Crystal oscillator products involve more than a dozen key parameters, such as operating frequency, frequency stability, temperature frequency deviation, load capacitance, motional resistance, package type, aging rate, etc. Since all electronic circuits rely on repetitive and stable frequency signals as references, selecting an appropriate crystal oscillator is a fundamental prerequisite for ensuring long-term, efficient, and reliable system operation.
Package Size
The package size of a crystal oscillator determines the PCB space it occupies. For most modern electronic devices, common package types include surface-mount devices (SMD), such as 2.5 × 2.0 mm, 3.2 × 2.5 mm, and 5.0 × 3.2 mm, as well as through-hole DIP packages, which can meet the requirements of different application scenarios.
Operating Frequency
This is the most basic parameter of a crystal oscillator and the primary consideration for engineers during circuit design and component selection. Common frequencies include 32.768 kHz, 8 MHz, 12 MHz, 16 MHz, 24 MHz, 32 MHz, 125 MHz, and others.
Frequency Stability
Frequency stability refers to the maximum deviation of the operating frequency from the nominal frequency at the reference temperature, expressed in parts per million (ppm). A smaller ppm value indicates higher accuracy.

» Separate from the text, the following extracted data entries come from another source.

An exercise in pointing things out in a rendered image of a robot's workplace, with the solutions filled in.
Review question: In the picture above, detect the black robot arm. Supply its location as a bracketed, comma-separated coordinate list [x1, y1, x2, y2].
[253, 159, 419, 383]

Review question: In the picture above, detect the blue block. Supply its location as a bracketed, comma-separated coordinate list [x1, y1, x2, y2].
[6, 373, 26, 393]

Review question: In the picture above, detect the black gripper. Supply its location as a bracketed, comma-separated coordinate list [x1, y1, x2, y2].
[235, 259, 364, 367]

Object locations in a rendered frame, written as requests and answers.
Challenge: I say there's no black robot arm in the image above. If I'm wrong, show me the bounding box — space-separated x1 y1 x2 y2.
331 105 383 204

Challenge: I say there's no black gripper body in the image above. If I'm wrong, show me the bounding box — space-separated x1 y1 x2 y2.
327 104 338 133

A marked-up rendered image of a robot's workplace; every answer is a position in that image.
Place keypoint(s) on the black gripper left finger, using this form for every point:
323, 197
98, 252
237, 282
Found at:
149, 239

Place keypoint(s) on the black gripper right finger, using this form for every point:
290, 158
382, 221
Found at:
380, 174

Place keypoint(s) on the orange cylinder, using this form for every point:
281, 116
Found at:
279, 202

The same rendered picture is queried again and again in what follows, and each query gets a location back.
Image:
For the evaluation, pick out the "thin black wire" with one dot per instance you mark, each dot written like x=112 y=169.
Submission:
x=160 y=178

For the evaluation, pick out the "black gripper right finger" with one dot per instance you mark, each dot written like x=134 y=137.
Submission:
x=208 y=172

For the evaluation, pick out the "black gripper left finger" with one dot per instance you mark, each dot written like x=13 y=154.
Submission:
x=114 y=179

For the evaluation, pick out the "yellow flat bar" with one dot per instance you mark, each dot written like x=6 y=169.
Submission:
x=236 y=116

For example, a 12 MHz crystal oscillator with a tolerance of ±20 ppm has a frequency deviation of ±240 Hz (12 MHz × 20 ppm), meaning the actual frequency range is 11,999,760 Hz to 12,000,240 Hz.
Temperature Frequency Deviation
This parameter describes the allowable frequency deviation relative to the reference temperature over a specified temperature range, also expressed in ppm.
Load Capacitance
Load capacitance refers to the total effective capacitance connected across the crystal terminals in the circuit (not simply the external matching capacitors). It mainly affects the load resonant frequency and equivalent load resistance. Together with the crystal, it determines the operating frequency of the oscillator circuit. By adjusting the load capacitance, the oscillation frequency can be fine-tuned to the nominal value.
Operating Voltage
The supply voltage required for crystal oscillator operation, with common values including 1.8 V, 3.3 V, and 5 V.
Operating Temperature Range
This defines the temperature conditions under which the crystal oscillator can operate reliably. Typical ranges include standard temperature (0 to +70 °C), industrial temperature (−40 to +85 °C), and extended temperature (−40 to +125 °C).
Static Capacitance (C₀)
The capacitance of the static arm in the equivalent circuit. Its value depends on electrode area, crystal thickness, and manufacturing process.
Motional Capacitance (C₁)
The capacitance of the motional arm in the equivalent circuit. It is related to electrode area, crystal plate parallelism, and frequency trimming range.
Start-up Time
The time required for the crystal oscillator to reach stable operation after power is applied. Generally, shorter start-up times are preferred.
Drive Level / Drive Capability
Drive capability indicates the maximum current or power the crystal can safely withstand, usually specified in microamperes (µA).
Output Waveform
Common output waveforms include sine wave, square wave, and differential signals. Different applications have different waveform requirements.
Phase Noise
Phase noise refers to the random phase fluctuations of the output signal caused by various noise sources. It is a key indicator for evaluating the frequency stability and spectral purity of precision frequency sources and is typically expressed in dBc/Hz.
Q Factor (Quality Factor)
The Q factor represents the quality of the crystal oscillator. A higher Q value indicates better frequency stability and higher precision.
Motional Resistance (Rr)
The equivalent resistance of the crystal element at its resonant frequency. This parameter directly affects the quality factor of the crystal.
Load Resonance Resistance (RL)
The resistance of the crystal element at the load resonant frequency (FL) when connected in series with the specified external load capacitance. For a given crystal, RL depends on the load capacitance used. The load resonant resistance is always higher than the crystal’s intrinsic motional resistance.
Aging Rate
Aging refers to the gradual change in frequency over time, typically specified per week, month, or year. It is independent of temperature, voltage, and other operating conditions.